● **Exercise data**:

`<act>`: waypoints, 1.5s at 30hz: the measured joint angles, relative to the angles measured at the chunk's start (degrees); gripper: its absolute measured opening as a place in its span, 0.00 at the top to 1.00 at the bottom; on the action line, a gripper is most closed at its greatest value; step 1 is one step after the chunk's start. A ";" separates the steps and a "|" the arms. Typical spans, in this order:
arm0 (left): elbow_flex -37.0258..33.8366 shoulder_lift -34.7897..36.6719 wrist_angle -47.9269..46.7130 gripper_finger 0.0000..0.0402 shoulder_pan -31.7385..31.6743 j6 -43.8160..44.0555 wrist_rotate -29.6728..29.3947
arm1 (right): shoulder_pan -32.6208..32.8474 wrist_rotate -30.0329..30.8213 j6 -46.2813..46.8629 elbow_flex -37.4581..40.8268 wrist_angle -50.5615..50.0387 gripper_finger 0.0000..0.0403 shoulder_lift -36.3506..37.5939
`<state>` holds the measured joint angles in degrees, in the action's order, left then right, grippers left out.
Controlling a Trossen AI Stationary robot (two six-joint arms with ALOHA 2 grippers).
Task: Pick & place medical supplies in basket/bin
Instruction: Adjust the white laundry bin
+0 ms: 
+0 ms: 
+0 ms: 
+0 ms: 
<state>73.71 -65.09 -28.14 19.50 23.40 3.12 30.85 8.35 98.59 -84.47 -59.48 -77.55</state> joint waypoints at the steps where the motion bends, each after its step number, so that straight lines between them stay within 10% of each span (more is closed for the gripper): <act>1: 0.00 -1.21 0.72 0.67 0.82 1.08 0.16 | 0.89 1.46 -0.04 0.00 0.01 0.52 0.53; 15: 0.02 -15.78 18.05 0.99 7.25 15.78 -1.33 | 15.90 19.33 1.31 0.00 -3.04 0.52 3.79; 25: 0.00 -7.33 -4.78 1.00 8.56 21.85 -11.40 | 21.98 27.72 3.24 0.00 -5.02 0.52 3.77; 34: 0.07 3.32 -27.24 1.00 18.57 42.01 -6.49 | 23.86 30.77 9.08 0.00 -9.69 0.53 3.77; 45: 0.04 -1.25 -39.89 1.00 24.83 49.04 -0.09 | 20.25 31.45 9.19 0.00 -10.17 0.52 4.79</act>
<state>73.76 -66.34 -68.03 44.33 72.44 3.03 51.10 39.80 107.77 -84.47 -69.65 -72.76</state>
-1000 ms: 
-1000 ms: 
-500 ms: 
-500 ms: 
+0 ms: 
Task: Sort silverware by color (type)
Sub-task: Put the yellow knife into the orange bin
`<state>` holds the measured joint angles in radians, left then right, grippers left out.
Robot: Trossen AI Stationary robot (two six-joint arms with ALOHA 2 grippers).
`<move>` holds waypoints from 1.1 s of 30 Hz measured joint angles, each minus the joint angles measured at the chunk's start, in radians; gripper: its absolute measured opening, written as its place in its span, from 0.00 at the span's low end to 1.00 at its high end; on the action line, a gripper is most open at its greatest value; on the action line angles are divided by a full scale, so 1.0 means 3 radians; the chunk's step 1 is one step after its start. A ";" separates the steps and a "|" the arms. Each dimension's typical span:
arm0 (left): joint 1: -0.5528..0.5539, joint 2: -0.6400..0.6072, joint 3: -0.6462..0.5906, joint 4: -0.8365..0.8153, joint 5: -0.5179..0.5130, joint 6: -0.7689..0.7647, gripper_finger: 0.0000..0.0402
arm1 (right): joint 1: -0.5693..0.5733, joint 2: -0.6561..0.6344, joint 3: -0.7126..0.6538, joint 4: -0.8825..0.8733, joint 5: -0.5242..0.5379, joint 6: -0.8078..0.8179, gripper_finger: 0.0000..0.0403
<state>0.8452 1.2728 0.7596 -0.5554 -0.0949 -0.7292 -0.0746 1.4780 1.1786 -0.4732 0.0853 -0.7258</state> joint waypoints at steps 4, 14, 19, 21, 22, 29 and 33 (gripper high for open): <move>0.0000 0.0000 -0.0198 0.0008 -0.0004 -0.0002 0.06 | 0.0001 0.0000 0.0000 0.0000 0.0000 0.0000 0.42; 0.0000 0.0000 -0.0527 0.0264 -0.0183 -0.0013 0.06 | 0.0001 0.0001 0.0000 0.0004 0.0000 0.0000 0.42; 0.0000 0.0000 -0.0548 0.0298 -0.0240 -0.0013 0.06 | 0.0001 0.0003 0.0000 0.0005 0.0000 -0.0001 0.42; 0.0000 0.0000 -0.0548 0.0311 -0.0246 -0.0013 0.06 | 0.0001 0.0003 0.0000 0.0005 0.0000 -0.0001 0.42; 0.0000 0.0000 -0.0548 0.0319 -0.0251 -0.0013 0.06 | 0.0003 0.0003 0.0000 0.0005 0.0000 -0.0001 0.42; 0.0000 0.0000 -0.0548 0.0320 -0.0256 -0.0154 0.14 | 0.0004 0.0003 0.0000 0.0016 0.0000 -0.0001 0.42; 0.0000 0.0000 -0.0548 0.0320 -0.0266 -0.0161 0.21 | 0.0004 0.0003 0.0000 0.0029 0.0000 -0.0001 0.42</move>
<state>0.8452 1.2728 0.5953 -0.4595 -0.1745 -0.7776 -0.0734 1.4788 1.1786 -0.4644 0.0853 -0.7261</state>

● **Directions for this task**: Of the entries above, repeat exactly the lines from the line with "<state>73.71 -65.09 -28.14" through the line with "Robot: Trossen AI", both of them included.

● **Written response**:
<state>73.71 -65.09 -28.14 19.50 23.40 3.12 30.85 8.35 98.59 -84.47 -59.48 -77.55</state> joint waypoints at the steps where the motion bends, each after its step number, so that straight lines between them stay within 10% of each span (more is closed for the gripper): <act>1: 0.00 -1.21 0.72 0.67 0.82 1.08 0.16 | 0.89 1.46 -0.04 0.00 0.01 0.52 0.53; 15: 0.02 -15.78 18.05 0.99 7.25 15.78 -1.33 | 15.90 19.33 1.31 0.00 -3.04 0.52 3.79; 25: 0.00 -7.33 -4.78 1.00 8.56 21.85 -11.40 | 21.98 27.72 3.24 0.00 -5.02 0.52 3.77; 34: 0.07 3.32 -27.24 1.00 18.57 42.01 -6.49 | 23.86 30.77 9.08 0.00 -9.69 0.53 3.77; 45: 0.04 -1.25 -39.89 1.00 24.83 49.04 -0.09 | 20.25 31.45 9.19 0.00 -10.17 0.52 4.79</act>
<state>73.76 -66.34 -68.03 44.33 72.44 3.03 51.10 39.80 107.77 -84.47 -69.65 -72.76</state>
-1000 ms: 
-1000 ms: 
-500 ms: 
-500 ms: 
+0 ms: 
Task: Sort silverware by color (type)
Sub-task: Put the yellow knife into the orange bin
`<state>` holds the measured joint angles in radians, left then right, grippers left out.
Robot: Trossen AI Stationary robot (two six-joint arms with ALOHA 2 grippers).

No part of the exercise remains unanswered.